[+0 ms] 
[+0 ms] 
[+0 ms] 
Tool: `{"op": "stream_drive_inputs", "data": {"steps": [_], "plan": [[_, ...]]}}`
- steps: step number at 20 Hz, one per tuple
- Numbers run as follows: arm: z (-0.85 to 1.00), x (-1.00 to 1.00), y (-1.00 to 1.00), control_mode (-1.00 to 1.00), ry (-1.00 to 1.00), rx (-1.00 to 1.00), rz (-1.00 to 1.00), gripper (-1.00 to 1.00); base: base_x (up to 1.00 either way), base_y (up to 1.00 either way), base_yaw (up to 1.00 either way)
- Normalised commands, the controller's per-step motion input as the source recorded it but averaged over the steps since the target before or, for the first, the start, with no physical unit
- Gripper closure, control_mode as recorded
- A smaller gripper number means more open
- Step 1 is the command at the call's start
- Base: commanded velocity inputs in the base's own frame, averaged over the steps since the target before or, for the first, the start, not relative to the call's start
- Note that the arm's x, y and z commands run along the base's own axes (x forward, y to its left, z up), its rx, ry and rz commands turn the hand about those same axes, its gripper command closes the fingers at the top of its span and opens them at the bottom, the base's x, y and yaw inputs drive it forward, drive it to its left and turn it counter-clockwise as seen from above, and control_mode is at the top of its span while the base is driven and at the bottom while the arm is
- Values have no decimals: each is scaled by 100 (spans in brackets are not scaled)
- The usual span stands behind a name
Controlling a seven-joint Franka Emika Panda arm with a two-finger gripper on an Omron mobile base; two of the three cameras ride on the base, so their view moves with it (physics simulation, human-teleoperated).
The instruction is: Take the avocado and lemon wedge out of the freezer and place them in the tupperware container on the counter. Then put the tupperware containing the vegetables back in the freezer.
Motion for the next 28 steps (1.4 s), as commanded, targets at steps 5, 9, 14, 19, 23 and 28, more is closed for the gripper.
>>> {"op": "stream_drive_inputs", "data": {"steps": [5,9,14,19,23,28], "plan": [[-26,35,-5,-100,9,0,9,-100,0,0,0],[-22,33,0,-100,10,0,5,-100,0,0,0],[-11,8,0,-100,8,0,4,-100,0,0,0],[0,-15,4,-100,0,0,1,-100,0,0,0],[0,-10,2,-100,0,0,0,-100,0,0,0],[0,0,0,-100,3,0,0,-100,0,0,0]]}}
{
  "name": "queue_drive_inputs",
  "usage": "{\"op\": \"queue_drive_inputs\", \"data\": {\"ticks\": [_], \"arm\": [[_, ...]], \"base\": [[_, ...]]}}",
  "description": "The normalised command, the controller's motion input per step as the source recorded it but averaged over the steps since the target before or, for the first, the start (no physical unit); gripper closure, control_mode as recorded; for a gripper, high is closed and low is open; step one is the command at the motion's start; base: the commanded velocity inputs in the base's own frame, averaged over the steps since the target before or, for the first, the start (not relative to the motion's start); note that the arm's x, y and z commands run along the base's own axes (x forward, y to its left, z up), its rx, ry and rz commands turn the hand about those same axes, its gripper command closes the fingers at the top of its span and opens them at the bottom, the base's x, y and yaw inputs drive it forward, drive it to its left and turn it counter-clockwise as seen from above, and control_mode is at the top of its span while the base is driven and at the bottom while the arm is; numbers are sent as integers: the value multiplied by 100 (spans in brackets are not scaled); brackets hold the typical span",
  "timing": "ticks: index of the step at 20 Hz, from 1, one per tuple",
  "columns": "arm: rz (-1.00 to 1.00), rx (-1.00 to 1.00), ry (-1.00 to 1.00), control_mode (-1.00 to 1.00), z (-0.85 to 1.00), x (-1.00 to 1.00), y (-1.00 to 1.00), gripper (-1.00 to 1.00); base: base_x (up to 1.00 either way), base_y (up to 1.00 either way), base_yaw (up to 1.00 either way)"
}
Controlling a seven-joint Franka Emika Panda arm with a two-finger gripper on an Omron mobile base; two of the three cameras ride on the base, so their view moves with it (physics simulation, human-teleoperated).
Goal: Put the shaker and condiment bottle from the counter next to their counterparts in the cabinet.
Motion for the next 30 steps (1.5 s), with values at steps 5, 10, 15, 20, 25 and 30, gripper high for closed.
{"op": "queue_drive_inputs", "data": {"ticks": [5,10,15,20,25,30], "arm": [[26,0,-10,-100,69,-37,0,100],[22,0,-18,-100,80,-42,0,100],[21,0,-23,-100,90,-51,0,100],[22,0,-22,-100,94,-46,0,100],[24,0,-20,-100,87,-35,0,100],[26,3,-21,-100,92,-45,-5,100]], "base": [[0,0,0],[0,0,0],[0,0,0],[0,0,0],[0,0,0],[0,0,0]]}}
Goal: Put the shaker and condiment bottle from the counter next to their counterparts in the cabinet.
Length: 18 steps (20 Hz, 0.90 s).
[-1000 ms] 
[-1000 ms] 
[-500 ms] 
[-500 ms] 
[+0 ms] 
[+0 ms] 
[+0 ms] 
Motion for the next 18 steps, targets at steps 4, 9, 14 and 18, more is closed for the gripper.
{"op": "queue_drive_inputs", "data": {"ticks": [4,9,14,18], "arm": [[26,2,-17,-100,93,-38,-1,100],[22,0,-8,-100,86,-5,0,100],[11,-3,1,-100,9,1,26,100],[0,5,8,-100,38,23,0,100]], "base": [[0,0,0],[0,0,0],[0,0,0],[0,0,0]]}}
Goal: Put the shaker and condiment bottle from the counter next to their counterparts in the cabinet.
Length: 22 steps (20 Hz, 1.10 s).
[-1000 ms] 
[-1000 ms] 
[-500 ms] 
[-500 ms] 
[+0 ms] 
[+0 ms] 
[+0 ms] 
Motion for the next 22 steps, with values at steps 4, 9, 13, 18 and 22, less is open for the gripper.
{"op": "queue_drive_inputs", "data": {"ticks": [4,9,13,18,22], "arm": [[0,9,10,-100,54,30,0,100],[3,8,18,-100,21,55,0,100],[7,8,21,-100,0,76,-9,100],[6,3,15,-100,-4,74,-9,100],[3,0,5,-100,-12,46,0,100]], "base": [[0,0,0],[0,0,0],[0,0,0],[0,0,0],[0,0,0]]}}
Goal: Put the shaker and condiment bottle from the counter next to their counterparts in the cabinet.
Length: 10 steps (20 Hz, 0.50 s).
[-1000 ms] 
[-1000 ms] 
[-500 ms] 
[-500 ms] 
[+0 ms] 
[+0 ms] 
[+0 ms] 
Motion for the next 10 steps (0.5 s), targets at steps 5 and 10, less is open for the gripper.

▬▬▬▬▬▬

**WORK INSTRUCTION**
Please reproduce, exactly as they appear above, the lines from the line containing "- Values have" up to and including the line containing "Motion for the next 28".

**ANSWER BOX**
- Values have no decimals: each is scaled by 100 (spans in brackets are not scaled)
- The usual span stands behind a name
Controlling a seven-joint Franka Emika Panda arm with a two-finger gripper on an Omron mobile base; two of the three cameras ride on the base, so their view moves with it (physics simulation, human-teleoperated).
The instruction is: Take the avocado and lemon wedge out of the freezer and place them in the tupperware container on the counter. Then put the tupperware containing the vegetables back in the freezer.
Motion for the next 28 steps (1.4 s), as commanded, targets at steps 5, 9, 14, 19, 23 and 28, more is closed for the gripper.

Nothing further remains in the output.